* Exercise
Please find every line of the listing below where "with" occurs and copy it.

* Data extract
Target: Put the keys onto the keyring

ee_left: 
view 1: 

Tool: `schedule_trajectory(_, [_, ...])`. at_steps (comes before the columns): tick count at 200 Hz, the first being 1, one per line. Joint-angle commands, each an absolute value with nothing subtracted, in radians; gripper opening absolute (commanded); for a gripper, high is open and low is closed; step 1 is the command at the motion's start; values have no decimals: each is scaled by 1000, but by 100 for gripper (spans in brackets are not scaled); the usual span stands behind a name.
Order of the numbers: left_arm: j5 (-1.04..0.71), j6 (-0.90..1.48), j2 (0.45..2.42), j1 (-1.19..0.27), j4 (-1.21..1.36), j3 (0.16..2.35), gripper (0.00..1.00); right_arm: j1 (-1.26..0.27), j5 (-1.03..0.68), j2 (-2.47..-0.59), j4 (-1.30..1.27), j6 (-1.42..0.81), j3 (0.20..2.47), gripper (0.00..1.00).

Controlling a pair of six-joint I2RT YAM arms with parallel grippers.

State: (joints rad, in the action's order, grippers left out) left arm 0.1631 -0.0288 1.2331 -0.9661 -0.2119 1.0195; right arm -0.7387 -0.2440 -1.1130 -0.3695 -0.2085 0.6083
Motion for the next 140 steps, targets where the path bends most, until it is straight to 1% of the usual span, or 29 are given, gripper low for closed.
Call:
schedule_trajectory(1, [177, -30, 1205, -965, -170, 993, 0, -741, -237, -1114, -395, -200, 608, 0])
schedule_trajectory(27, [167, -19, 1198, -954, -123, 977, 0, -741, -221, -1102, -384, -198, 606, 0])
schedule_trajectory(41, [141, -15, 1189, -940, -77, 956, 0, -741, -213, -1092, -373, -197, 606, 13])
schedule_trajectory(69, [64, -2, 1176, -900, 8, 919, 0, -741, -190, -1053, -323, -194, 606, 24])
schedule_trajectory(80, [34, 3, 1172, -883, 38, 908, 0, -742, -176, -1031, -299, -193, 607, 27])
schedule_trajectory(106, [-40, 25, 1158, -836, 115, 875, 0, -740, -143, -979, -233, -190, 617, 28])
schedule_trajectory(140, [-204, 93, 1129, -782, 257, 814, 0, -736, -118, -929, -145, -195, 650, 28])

* Answer to this exercise
Tool: `schedule_trajectory(_, [_, ...])`. at_steps (comes before the columns): tick count at 200 Hz, the first being 1, one per line. Joint-angle commands, each an absolute value with nothing subtracted, in radians; gripper opening absolute (commanded); for a gripper, high is open and low is closed; step 1 is the command at the motion's start; values have no decimals: each is scaled by 1000, but by 100 for gripper (spans in brackets are not scaled); the usual span stands behind a name.
Controlling a pair of six-joint I2RT YAM arms with parallel grippers.

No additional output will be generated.